Metallic Crystals - The Structures of Pure Metals
Summary: Structures of Pure Metals
|Packing||Coordination number||Packing efficiency||Relative frequency||Structure type|
|Hexagonal close||12 (at a distance of 1.0)||74 %||42 %||Magnesium structure A3|
|Cubic close||12 (at a distance of 1.0)||74 %||19 %||Gold structure A1|
|Body-centered cubic||8 (at a distance of 1.0)(+ 6 neighbors at a distance of 1.51))||68 %||22 %||Tungsten structure A2|
Of the 72 metals with known structures, 30 crystallize in a hexagonal closest packed structure, 14 in a cubic closest packed structure, and 16 in body-centered cubic. Twelve have more complicated structures. Some metals, such as iron (α-Fe body-centered cubic, γ-Fe face-centered cubic), can occur as different, or structures, depending on the method of preparation.

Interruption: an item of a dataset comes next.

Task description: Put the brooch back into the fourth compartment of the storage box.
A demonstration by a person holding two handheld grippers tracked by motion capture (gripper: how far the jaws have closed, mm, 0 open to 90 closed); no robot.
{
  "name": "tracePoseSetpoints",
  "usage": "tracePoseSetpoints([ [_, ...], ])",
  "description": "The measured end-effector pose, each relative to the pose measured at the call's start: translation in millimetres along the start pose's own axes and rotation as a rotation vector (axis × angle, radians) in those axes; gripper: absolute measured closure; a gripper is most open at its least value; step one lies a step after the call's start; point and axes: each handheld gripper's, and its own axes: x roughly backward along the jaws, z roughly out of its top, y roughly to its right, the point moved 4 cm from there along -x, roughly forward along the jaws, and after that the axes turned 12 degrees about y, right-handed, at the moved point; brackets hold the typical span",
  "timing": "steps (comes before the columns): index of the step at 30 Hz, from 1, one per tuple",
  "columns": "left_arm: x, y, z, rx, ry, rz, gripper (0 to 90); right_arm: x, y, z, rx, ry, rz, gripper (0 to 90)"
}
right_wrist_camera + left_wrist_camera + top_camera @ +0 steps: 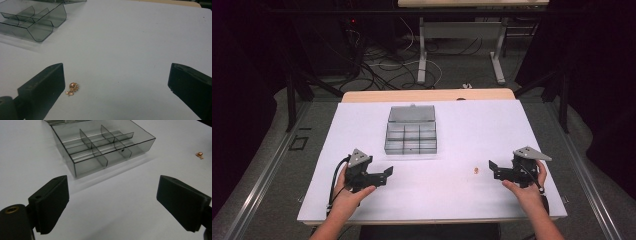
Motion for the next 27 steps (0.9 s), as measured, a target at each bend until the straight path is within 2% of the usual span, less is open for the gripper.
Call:
tracePoseSetpoints([
  [4, -9.7, 11.4, 7.6, 0.023, 0.010, -0.018, 16.0, 1.0, 0.0, 0.0, -0.008, -0.005, 0.007, 0.7],
  [7, -15.1, 17.1, 11.6, 0.038, 0.008, -0.035, 16.6, 1.3, 1.0, 0.3, -0.007, -0.002, 0.004, 0.7],
  [9, -24.4, 26.0, 18.4, 0.043, 0.005, -0.053, 18.3, 1.0, 1.4, 0.5, -0.004, 0.006, -0.002, 0.7],
  [12, -33.6, 35.6, 25.2, 0.043, -0.003, -0.072, 20.1, 1.6, 1.7, 0.2, -0.008, 0.000, -0.002, 0.7],
  [16, -44.0, 47.6, 32.5, 0.045, -0.037, -0.103, 22.7, 1.6, 1.7, -0.1, -0.023, -0.002, 0.004, 0.7],
  [23, -60.8, 60.6, 41.8, 0.013, -0.059, -0.125, 24.0, 1.6, 3.0, 0.1, -0.021, 0.003, 0.005, 0.7],
  [27, -69.7, 65.3, 44.8, 0.035, -0.081, -0.140, 25.7, 0.6, 3.3, -0.4, -0.026, 0.007, -0.002, 0.7],
])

- No relationships between the structures of metals and their location in the periodic table have been found. The reasons for which individual metals prefer certain structures are relatively complicated and not fully known.
Comparison of the macroscopic properties of metals that crystalize in the gold and magnesium structures shows that the former tend to be soft and malleable, while the latter are harder and brittle. One possible explanation suggests that the cubic closest-packed structure has four systems of closest-packed lattice planes perpendicular to the body diagonal of the unit cells, whereas the hexagonal closest-packed structure only has one such system in the stacking direction shown. If plastic deformation of the metal is viewed as the sliding of closest-packed planes relative to each other, this should be easier for the cubic closest-packed structure because it has four times as many systems of planes. Typical representatives of the body-centered cubic structure, such as chromium, molybdenum, and tungsten, are hard and difficult to deform, which can also be explained by the small number of glide planes. However, this approach can only be used as a rough rule of thumb because the mechanical behavior of metals depends greatly on their purity. This means that highly pure metals can behave very differently than pure metals containing a few tenths or hundredths of a percent of impurities.